Ancient India and China represent distinct traditions of law, and had historically independent schools of legal theory and practice. The Arthashastra, dating from the 400 BC, and the Manusmriti from 100 BCE were influential treatises in India, texts that were considered authoritative legal guidance. Manu's central philosophy was tolerance and pluralism, and was cited across South East Asia. During the Muslim conquests in the Indian subcontinent, sharia was established by the Muslim sultanates and empires, most notably Mughal Empire's Fatawa-e-Alamgiri, compiled by Emperor Aurangzeb and various scholars of Islam. After British colonialism, Hindu tradition, along with Islamic law, was supplanted by the common law when India became part of the British Empire. Malaysia, Brunei, Singapore and Hong Kong also adopted the common law.

==Eastern Asia==

The eastern Asian legal tradition reflects a unique blend of secular and religious influences. Japan was the first country to begin modernising its legal system along western lines, by importing bits of the French, but mostly the German Civil Code. This partly reflected Germany's status as a rising power in the late nineteenth century. Similarly, traditional Chinese law gave way to westernisation towards the final years of the Qing dynasty in the form of six private law codes based mainly on the Japanese model of German law. Today Taiwanese law retains the closest affinity to the codifications from that period, because of the split between Chiang Kai-shek's nationalists, who fled there, and Mao Zedong's communists who won control of the mainland in 1949. The current legal infrastructure in the People's Republic of China was heavily influenced by soviet Socialist law, which essentially inflates administrative law at the expense of private law rights. Today, however, because of rapid industrialisation China has been reforming, at least in terms of economic (if not social and political) rights. A new contract code in 1999 represented a turn away from administrative domination. Furthermore, after negotiations lasting fifteen years, in 2001 China joined the World Trade Organization.

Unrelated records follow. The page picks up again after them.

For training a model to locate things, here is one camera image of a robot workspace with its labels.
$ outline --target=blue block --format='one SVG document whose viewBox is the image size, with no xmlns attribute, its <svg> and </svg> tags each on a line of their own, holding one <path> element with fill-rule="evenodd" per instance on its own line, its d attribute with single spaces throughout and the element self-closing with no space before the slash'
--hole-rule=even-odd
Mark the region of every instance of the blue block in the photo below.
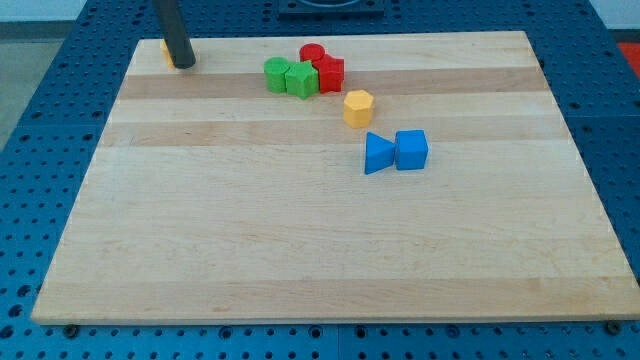
<svg viewBox="0 0 640 360">
<path fill-rule="evenodd" d="M 396 169 L 424 169 L 429 145 L 424 130 L 403 130 L 396 133 Z"/>
<path fill-rule="evenodd" d="M 364 173 L 369 175 L 393 165 L 396 144 L 372 132 L 367 133 Z"/>
</svg>

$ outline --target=green block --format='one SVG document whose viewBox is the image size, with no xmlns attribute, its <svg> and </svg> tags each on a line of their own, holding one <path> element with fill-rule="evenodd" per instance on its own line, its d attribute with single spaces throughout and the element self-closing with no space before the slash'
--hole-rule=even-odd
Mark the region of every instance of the green block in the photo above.
<svg viewBox="0 0 640 360">
<path fill-rule="evenodd" d="M 264 75 L 267 79 L 267 89 L 271 92 L 287 91 L 285 74 L 289 71 L 289 60 L 283 57 L 273 57 L 264 63 Z"/>
<path fill-rule="evenodd" d="M 314 69 L 311 61 L 292 63 L 285 74 L 287 93 L 306 99 L 317 93 L 319 89 L 318 70 Z"/>
</svg>

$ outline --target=yellow hexagonal prism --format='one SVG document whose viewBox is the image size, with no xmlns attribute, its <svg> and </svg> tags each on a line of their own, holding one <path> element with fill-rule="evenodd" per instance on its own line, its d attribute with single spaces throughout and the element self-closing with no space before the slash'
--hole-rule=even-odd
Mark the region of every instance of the yellow hexagonal prism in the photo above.
<svg viewBox="0 0 640 360">
<path fill-rule="evenodd" d="M 352 128 L 369 126 L 373 116 L 373 96 L 364 90 L 349 91 L 344 98 L 344 122 Z"/>
</svg>

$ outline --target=wooden surface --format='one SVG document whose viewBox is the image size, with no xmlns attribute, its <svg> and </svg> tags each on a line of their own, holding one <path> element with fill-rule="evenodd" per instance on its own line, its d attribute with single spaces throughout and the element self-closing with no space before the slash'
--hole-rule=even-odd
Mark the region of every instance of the wooden surface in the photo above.
<svg viewBox="0 0 640 360">
<path fill-rule="evenodd" d="M 265 90 L 319 42 L 343 94 Z M 640 290 L 521 32 L 138 44 L 33 312 L 43 324 L 637 318 Z M 363 175 L 424 128 L 423 171 Z"/>
</svg>

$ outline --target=gray floor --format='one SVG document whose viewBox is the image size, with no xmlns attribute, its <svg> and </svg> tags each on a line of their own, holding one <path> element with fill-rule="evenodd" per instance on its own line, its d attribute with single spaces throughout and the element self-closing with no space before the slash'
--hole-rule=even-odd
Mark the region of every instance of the gray floor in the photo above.
<svg viewBox="0 0 640 360">
<path fill-rule="evenodd" d="M 0 151 L 61 44 L 62 40 L 0 43 Z"/>
</svg>

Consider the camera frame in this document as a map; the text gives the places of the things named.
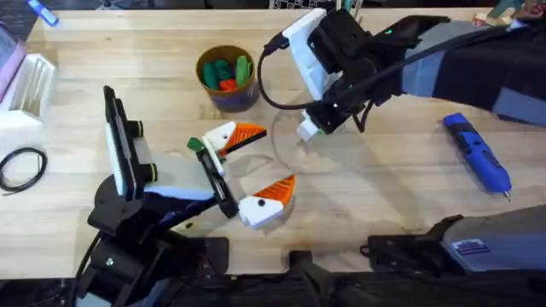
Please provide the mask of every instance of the cup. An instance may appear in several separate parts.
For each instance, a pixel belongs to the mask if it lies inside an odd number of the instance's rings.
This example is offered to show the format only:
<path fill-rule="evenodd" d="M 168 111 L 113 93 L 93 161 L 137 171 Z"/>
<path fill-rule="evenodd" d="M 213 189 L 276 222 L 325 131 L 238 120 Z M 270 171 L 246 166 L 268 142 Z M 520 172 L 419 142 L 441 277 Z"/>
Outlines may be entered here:
<path fill-rule="evenodd" d="M 205 63 L 213 63 L 217 60 L 226 60 L 231 66 L 234 66 L 237 62 L 237 57 L 240 55 L 245 55 L 248 62 L 252 63 L 250 78 L 244 85 L 237 87 L 237 89 L 233 91 L 213 90 L 206 86 L 201 76 Z M 256 84 L 256 69 L 254 60 L 244 49 L 227 45 L 211 48 L 201 55 L 197 61 L 195 71 L 197 72 L 197 78 L 199 79 L 201 86 L 211 97 L 212 103 L 222 112 L 237 113 L 246 111 L 253 106 L 258 99 L 259 90 Z"/>

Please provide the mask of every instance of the blue tool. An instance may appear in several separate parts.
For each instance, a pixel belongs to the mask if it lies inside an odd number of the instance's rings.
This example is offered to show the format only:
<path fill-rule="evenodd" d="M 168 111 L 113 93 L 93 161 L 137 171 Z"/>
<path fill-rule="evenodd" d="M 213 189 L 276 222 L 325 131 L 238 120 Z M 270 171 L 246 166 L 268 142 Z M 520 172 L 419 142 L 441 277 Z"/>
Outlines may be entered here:
<path fill-rule="evenodd" d="M 59 19 L 38 0 L 27 0 L 26 2 L 49 26 L 56 26 L 59 23 Z"/>
<path fill-rule="evenodd" d="M 478 131 L 461 113 L 444 117 L 444 126 L 485 188 L 490 192 L 503 193 L 510 201 L 510 177 Z"/>

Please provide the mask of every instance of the blue rotary tool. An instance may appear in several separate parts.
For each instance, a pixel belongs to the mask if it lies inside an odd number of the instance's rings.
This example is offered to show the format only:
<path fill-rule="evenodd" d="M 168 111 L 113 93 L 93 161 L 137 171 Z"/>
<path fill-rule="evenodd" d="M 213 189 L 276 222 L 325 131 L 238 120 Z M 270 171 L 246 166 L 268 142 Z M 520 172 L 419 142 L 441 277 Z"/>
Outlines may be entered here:
<path fill-rule="evenodd" d="M 444 126 L 485 188 L 490 192 L 503 193 L 510 201 L 510 177 L 478 131 L 461 113 L 444 117 Z"/>

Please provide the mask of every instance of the wooden tabletop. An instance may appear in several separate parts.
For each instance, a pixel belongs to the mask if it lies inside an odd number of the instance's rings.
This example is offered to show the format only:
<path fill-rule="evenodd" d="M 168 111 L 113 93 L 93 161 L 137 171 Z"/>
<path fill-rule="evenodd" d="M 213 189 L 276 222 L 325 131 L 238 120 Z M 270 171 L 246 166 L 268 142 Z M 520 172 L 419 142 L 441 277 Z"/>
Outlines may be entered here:
<path fill-rule="evenodd" d="M 470 20 L 486 9 L 364 9 L 375 33 L 408 14 Z M 44 148 L 49 166 L 32 189 L 0 197 L 0 279 L 73 276 L 96 230 L 86 219 L 99 183 L 111 174 L 104 133 L 102 86 L 112 86 L 130 119 L 144 123 L 151 148 L 195 156 L 191 136 L 228 120 L 267 127 L 269 135 L 229 157 L 248 193 L 296 173 L 291 210 L 266 229 L 245 228 L 212 208 L 184 231 L 226 236 L 230 273 L 280 272 L 288 251 L 311 249 L 331 270 L 368 269 L 357 253 L 369 235 L 427 230 L 457 213 L 486 215 L 543 204 L 546 130 L 502 122 L 447 101 L 401 96 L 372 110 L 364 134 L 347 122 L 331 136 L 305 144 L 295 130 L 299 112 L 260 100 L 248 112 L 222 114 L 195 76 L 206 49 L 235 44 L 258 58 L 263 45 L 305 11 L 64 11 L 28 38 L 31 52 L 59 67 L 55 97 L 42 130 L 0 131 L 0 156 L 21 146 Z M 289 52 L 264 64 L 277 101 L 309 99 Z M 463 112 L 507 168 L 512 202 L 482 191 L 458 157 L 440 120 Z M 35 171 L 34 161 L 12 173 Z"/>

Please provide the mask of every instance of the label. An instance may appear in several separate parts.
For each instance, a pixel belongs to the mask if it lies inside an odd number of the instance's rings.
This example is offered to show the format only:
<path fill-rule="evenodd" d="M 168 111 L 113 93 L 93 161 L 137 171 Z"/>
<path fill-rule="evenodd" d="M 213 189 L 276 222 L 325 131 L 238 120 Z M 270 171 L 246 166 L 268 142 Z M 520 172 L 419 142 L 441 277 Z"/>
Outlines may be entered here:
<path fill-rule="evenodd" d="M 487 247 L 487 245 L 480 239 L 460 240 L 451 243 L 451 246 L 453 246 L 455 251 L 458 252 L 461 256 L 474 255 L 477 253 L 485 253 L 491 251 L 489 247 Z"/>

- Yassa of the Mongol Empire

==Canon law==

The legal history of the Catholic Church is the history of Catholic canon law, the oldest continuously functioning legal system in the West. Canon law originates much later than Roman law but predates the evolution of modern European civil law traditions. The cultural exchange between the secular (Roman/Barbarian) and ecclesiastical (canon) law produced the jus commune and greatly influenced both civil and common law.

The history of Latin canon law can be divided into four periods: the jus antiquum, the jus novum, the jus novissimum and the Code of Canon Law. In relation to the Code, history can be divided into the jus vetus (all law before the Code) and the jus novum (the law of the Code, or jus codicis). Eastern canon law developed separately.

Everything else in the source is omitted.